## WHAT TO WORK ON
The entries below are to be retyped exactly. Preserve every word.

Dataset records

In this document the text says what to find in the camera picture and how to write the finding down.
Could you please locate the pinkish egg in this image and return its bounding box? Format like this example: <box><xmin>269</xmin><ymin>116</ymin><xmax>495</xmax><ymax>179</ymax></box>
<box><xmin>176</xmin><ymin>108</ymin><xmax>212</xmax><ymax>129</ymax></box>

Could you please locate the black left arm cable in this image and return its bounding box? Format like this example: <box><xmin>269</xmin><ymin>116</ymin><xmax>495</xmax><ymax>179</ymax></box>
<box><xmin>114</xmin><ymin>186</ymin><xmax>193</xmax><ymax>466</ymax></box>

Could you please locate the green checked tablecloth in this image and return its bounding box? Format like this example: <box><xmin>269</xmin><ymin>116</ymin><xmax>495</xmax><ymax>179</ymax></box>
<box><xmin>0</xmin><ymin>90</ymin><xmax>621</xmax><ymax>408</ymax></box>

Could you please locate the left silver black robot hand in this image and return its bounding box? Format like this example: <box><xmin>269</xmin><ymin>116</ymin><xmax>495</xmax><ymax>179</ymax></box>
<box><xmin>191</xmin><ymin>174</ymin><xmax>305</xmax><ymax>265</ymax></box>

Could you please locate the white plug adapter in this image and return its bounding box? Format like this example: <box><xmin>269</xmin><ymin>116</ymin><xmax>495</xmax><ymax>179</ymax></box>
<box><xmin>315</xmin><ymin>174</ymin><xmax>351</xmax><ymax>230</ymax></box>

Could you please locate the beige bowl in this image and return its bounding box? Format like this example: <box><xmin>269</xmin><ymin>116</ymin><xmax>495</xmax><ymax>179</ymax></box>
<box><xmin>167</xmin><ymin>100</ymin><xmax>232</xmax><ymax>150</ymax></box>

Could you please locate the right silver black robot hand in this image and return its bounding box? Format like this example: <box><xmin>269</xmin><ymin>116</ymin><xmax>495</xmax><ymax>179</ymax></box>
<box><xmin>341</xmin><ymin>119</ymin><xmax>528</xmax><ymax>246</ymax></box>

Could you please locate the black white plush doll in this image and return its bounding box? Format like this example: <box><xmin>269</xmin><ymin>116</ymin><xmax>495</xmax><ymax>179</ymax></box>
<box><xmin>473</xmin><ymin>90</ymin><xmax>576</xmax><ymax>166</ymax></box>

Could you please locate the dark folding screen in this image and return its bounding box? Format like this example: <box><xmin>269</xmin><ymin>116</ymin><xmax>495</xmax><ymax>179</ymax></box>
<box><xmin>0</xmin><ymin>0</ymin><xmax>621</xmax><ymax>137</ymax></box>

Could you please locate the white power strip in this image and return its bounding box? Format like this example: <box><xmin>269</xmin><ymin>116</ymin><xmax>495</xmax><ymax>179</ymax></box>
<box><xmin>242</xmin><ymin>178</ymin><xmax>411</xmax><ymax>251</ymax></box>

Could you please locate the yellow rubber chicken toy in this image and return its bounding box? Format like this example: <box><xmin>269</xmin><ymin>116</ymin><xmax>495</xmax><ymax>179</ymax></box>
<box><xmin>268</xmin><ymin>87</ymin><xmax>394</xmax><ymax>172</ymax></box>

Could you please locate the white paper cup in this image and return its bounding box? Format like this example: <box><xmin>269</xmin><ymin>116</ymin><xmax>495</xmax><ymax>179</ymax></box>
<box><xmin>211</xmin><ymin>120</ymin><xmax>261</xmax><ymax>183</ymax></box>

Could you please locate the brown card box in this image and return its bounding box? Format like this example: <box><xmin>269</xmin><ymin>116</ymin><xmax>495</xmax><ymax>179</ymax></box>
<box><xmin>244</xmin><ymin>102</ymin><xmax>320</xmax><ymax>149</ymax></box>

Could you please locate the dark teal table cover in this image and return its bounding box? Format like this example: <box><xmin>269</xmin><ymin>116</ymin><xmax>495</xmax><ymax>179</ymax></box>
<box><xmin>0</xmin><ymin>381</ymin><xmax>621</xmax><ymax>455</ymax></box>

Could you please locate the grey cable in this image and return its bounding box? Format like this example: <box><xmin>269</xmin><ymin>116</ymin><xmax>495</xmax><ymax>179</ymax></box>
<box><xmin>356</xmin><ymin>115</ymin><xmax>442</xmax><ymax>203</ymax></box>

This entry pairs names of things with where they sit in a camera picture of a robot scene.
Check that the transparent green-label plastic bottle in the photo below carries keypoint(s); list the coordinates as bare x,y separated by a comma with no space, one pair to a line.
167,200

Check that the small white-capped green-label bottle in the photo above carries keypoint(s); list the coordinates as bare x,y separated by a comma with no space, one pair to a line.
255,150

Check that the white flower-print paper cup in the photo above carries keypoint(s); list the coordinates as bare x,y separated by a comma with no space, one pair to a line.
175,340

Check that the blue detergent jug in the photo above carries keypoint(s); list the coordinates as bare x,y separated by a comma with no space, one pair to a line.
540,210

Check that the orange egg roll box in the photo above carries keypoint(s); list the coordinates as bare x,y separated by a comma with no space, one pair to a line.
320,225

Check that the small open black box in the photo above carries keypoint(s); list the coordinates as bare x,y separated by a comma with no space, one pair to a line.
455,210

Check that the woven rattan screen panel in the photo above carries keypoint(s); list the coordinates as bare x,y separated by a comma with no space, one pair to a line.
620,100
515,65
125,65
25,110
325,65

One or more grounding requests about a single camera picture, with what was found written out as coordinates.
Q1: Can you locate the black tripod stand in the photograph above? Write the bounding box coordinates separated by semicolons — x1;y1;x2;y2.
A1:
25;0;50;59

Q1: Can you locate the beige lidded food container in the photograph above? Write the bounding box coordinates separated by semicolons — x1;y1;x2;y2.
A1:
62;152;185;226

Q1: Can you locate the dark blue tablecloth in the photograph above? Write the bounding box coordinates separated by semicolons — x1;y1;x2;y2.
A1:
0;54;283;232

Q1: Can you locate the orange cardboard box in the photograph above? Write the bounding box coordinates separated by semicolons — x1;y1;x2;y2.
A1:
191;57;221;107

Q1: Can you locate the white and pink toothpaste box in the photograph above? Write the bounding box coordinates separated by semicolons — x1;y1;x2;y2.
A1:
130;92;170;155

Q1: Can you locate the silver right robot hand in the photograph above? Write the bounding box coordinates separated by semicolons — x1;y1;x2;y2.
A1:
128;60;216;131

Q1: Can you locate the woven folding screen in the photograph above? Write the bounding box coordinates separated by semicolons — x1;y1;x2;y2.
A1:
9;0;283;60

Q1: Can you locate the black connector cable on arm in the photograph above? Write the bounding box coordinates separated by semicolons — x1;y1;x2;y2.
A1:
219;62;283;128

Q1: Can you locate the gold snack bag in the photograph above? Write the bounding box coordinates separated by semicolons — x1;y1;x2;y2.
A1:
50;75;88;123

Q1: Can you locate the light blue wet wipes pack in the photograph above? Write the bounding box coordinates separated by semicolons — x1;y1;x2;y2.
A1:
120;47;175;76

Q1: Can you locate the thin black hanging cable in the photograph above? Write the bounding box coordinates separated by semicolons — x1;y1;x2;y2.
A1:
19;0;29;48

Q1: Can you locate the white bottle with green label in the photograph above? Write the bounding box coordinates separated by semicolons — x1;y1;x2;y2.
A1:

## EXPECTED OUTPUT
In this document the text says what to find in the camera picture and how to write the finding down.
Could you please locate the pinkish egg in this image and return its bounding box? Format like this example: <box><xmin>269</xmin><ymin>116</ymin><xmax>495</xmax><ymax>179</ymax></box>
<box><xmin>176</xmin><ymin>108</ymin><xmax>212</xmax><ymax>129</ymax></box>

Could you please locate the black left arm cable in this image and return its bounding box? Format like this example: <box><xmin>269</xmin><ymin>116</ymin><xmax>495</xmax><ymax>179</ymax></box>
<box><xmin>114</xmin><ymin>186</ymin><xmax>193</xmax><ymax>466</ymax></box>

Could you please locate the green checked tablecloth in this image and return its bounding box? Format like this example: <box><xmin>269</xmin><ymin>116</ymin><xmax>495</xmax><ymax>179</ymax></box>
<box><xmin>0</xmin><ymin>90</ymin><xmax>621</xmax><ymax>408</ymax></box>

Could you please locate the left silver black robot hand in this image and return its bounding box? Format like this example: <box><xmin>269</xmin><ymin>116</ymin><xmax>495</xmax><ymax>179</ymax></box>
<box><xmin>191</xmin><ymin>174</ymin><xmax>305</xmax><ymax>265</ymax></box>

Could you please locate the white plug adapter in this image and return its bounding box? Format like this example: <box><xmin>269</xmin><ymin>116</ymin><xmax>495</xmax><ymax>179</ymax></box>
<box><xmin>315</xmin><ymin>174</ymin><xmax>351</xmax><ymax>230</ymax></box>

Could you please locate the beige bowl in this image and return its bounding box? Format like this example: <box><xmin>269</xmin><ymin>116</ymin><xmax>495</xmax><ymax>179</ymax></box>
<box><xmin>167</xmin><ymin>100</ymin><xmax>232</xmax><ymax>150</ymax></box>

Could you please locate the right silver black robot hand in this image and return its bounding box? Format like this example: <box><xmin>269</xmin><ymin>116</ymin><xmax>495</xmax><ymax>179</ymax></box>
<box><xmin>341</xmin><ymin>119</ymin><xmax>528</xmax><ymax>246</ymax></box>

Could you please locate the black white plush doll in this image and return its bounding box? Format like this example: <box><xmin>269</xmin><ymin>116</ymin><xmax>495</xmax><ymax>179</ymax></box>
<box><xmin>473</xmin><ymin>90</ymin><xmax>576</xmax><ymax>166</ymax></box>

Could you please locate the dark folding screen in this image and return its bounding box? Format like this example: <box><xmin>269</xmin><ymin>116</ymin><xmax>495</xmax><ymax>179</ymax></box>
<box><xmin>0</xmin><ymin>0</ymin><xmax>621</xmax><ymax>137</ymax></box>

Could you please locate the white power strip in this image and return its bounding box? Format like this example: <box><xmin>269</xmin><ymin>116</ymin><xmax>495</xmax><ymax>179</ymax></box>
<box><xmin>242</xmin><ymin>178</ymin><xmax>411</xmax><ymax>251</ymax></box>

Could you please locate the yellow rubber chicken toy in this image and return its bounding box? Format like this example: <box><xmin>269</xmin><ymin>116</ymin><xmax>495</xmax><ymax>179</ymax></box>
<box><xmin>268</xmin><ymin>87</ymin><xmax>394</xmax><ymax>172</ymax></box>

Could you please locate the white paper cup in this image and return its bounding box? Format like this example: <box><xmin>269</xmin><ymin>116</ymin><xmax>495</xmax><ymax>179</ymax></box>
<box><xmin>211</xmin><ymin>120</ymin><xmax>261</xmax><ymax>183</ymax></box>

Could you please locate the brown card box in this image and return its bounding box? Format like this example: <box><xmin>269</xmin><ymin>116</ymin><xmax>495</xmax><ymax>179</ymax></box>
<box><xmin>244</xmin><ymin>102</ymin><xmax>320</xmax><ymax>149</ymax></box>

Could you please locate the dark teal table cover in this image and return its bounding box? Format like this example: <box><xmin>269</xmin><ymin>116</ymin><xmax>495</xmax><ymax>179</ymax></box>
<box><xmin>0</xmin><ymin>381</ymin><xmax>621</xmax><ymax>455</ymax></box>

Could you please locate the grey cable in this image and return its bounding box? Format like this example: <box><xmin>269</xmin><ymin>116</ymin><xmax>495</xmax><ymax>179</ymax></box>
<box><xmin>356</xmin><ymin>115</ymin><xmax>442</xmax><ymax>203</ymax></box>

This entry pairs names of things with where they sit in a camera picture of a robot scene.
Check that the transparent green-label plastic bottle in the photo below carries keypoint(s); list the coordinates as bare x,y separated by a comma with no space, one pair to a line.
167,200

Check that the small white-capped green-label bottle in the photo above carries keypoint(s); list the coordinates as bare x,y separated by a comma with no space, one pair to a line.
255,150

Check that the white flower-print paper cup in the photo above carries keypoint(s); list the coordinates as bare x,y separated by a comma with no space, one pair to a line.
175,340

Check that the blue detergent jug in the photo above carries keypoint(s); list the coordinates as bare x,y separated by a comma with no space, one pair to a line.
540,210

Check that the orange egg roll box in the photo above carries keypoint(s); list the coordinates as bare x,y separated by a comma with no space, one pair to a line.
320,225

Check that the small open black box in the photo above carries keypoint(s); list the coordinates as bare x,y separated by a comma with no space, one pair to a line.
455,210

Check that the woven rattan screen panel in the photo above carries keypoint(s); list the coordinates as bare x,y separated by a comma with no space, one pair to a line.
620,100
515,65
125,65
25,110
325,65

One or more grounding requests about a single camera picture, with what was found written out as coordinates.
Q1: Can you locate the black tripod stand in the photograph above? Write the bounding box coordinates separated by semicolons — x1;y1;x2;y2.
A1:
25;0;50;59

Q1: Can you locate the beige lidded food container in the photograph above? Write the bounding box coordinates separated by semicolons — x1;y1;x2;y2.
A1:
62;152;185;226

Q1: Can you locate the dark blue tablecloth in the photograph above? Write the bounding box coordinates separated by semicolons — x1;y1;x2;y2.
A1:
0;54;283;232

Q1: Can you locate the orange cardboard box in the photograph above? Write the bounding box coordinates separated by semicolons — x1;y1;x2;y2.
A1:
191;57;221;107

Q1: Can you locate the white and pink toothpaste box in the photograph above? Write the bounding box coordinates separated by semicolons — x1;y1;x2;y2.
A1:
130;92;170;155

Q1: Can you locate the silver right robot hand in the photograph above? Write the bounding box coordinates separated by semicolons — x1;y1;x2;y2.
A1:
128;60;216;131

Q1: Can you locate the woven folding screen in the photograph above? Write the bounding box coordinates separated by semicolons — x1;y1;x2;y2.
A1:
9;0;283;60

Q1: Can you locate the black connector cable on arm in the photograph above? Write the bounding box coordinates separated by semicolons — x1;y1;x2;y2.
A1:
219;62;283;128

Q1: Can you locate the gold snack bag in the photograph above? Write the bounding box coordinates separated by semicolons — x1;y1;x2;y2.
A1:
50;75;88;123

Q1: Can you locate the light blue wet wipes pack in the photograph above? Write the bounding box coordinates separated by semicolons — x1;y1;x2;y2.
A1:
120;47;175;76

Q1: Can you locate the thin black hanging cable in the photograph above? Write the bounding box coordinates separated by semicolons — x1;y1;x2;y2.
A1:
19;0;29;48

Q1: Can you locate the white bottle with green label in the photograph above? Write the bounding box coordinates separated by semicolons — x1;y1;x2;y2.
A1:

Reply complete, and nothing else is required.